A field of format, as proposed in ScalarField::getValues().:

[
  {
    input: {
      state: …      # The chosen state corresponding to this reward, of type `state_type`.
      action: …     # The chosen action for this reward, of type `action_type`.
 Additional items not taken into account for the field indexing:
      reward: …     # The reward resulting of the action and the related state, of type double.
      time: …       # The time step corresponding to this element of last modification of it,
                   of type unsigned integer, starting to 1 after the 1st action (time 0 is the initial state).
     }
     output:        # The reward resulting of the action and the related state, of type double.
  }
../..
]
Type
ScalarField

doAction(result)

Description:
  • Defines the interaction with the environment.

    • This methods is to be overloaded to implements a given reinforcement learning environment.
Parameters:
Name Type Description
result Value

The actual result with:

  • Input:
    • action The action to be output in the environment.
    • time The current time at the beginning of the action.
  • Output"
    • state The updated next state value resulting of the action.
    • reward The updated obtained reward resulting of the action, given the present state.

doNext() → {Value}

Description:
  • Performs the next action.

    • A typical usage could be of the form
     // Memorizes the Q-Learner mechanism trajectory.
     std::Vector<wjson::Value> path;
     for(unsigned int t = 0; t < T; t++) {
       path.push_back(qlearning.doNext());
     }
    
Returns:

A temporary data structure of the form of a Qtable element as detailed in getQtable().

Type
Value

doPath(max_pathopt, max_rewardopt) → {Value}

Description:
  • Performs a sequence of actions with this QLearner.

Parameters:
Name Type Attributes Default Description
max_path unit <optional>
0

The maximal path length, default is 0 (no bound); it can also be sepcified as the "max_path" QLearner parameter.

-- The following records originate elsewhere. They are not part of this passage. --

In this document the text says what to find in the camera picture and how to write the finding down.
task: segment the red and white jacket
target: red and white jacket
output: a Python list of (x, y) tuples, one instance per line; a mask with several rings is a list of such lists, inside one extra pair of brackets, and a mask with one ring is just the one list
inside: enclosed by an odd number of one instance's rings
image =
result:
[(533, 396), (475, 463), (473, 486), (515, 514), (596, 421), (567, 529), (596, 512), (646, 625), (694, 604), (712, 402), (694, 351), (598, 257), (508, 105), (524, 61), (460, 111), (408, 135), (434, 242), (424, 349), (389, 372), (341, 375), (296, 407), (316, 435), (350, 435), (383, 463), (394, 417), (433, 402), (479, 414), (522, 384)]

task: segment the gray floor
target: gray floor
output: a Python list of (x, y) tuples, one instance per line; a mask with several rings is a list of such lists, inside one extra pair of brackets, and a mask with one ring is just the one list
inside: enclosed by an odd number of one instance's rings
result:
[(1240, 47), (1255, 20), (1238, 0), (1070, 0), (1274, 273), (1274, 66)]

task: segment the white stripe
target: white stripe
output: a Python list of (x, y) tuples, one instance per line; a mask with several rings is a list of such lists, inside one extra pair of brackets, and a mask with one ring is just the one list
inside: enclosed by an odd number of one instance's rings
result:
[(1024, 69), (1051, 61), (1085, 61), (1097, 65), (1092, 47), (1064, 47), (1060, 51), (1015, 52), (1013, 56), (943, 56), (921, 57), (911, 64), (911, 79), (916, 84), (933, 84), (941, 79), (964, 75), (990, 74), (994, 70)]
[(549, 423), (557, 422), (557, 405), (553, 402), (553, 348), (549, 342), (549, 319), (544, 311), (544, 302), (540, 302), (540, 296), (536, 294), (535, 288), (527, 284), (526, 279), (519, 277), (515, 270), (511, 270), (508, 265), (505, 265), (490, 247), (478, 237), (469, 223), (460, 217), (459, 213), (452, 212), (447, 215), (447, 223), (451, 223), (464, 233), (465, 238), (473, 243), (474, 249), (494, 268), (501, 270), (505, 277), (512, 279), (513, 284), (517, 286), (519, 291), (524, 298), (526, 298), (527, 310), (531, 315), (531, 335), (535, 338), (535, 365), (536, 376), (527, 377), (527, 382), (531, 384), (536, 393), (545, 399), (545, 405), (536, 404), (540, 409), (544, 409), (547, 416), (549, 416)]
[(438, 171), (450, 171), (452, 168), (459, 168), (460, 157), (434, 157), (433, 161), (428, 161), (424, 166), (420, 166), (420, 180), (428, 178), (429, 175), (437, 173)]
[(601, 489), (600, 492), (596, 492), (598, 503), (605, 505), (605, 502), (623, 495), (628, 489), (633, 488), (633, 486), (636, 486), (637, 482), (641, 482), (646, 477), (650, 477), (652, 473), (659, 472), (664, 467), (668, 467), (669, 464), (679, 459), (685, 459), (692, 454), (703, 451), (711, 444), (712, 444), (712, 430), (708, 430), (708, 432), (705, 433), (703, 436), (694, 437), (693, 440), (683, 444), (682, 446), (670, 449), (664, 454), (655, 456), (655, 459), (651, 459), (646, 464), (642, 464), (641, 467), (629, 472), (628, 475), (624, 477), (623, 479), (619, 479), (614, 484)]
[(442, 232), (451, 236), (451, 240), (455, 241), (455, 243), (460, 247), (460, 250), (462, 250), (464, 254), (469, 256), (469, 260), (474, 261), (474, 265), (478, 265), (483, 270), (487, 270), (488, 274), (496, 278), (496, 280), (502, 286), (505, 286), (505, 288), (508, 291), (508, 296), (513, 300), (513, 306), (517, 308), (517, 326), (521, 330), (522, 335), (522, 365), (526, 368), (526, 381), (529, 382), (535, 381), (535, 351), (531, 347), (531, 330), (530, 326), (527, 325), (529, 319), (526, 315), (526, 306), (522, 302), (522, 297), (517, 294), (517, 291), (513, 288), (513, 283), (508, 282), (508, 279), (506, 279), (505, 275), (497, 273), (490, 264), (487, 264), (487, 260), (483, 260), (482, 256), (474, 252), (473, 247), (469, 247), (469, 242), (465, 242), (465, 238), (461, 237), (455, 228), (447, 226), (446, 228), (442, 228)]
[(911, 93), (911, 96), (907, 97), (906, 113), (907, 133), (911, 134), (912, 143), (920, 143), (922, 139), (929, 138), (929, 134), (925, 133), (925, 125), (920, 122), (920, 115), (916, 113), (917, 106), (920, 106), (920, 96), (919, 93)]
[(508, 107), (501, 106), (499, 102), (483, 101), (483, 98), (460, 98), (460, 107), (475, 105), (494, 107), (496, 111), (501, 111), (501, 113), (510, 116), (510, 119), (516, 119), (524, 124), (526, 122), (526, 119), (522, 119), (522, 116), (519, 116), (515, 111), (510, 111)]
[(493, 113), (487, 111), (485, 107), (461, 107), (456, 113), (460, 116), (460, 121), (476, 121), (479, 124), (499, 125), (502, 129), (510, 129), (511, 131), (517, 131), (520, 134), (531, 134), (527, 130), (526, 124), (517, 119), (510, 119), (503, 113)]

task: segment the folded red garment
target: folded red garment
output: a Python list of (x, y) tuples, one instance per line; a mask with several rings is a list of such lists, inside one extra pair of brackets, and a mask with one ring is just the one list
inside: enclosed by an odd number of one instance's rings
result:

max_reward double <optional>
DBL_MAX

The maximal reward value, after which the goal is considered as attained. Default is DBL_MAX; it can also be sepcified as the "max_reward" QLearner parameter.

Returns:

A temporary data structure of the form of a Qtable element's list, as detailed in getQtable().

Type
Value

(static) newQLearner(parameters, trajectory)

Description:
  • Creates a Qlearning module from a Trajectory specification.

Parameters:
Name Type Description
parameters JSON | String

The Qlearner and related Trajectory parameters.

  • The state corresponds to the (fully observable) trajectory current position.
  • The action corresponds to the (fully controalble) trajectory next position.
  • The reward corresponds to the complete trajectory subharmonic potential.
  • The QLearner action_type and state_type are equal to the trajectory data type, thus not be specified.
trajectory Trajectory | JSON | String

The trajectory specification.

Returns:

A Qlearner with the objective to reach a trajectory goal. To be deleted after use.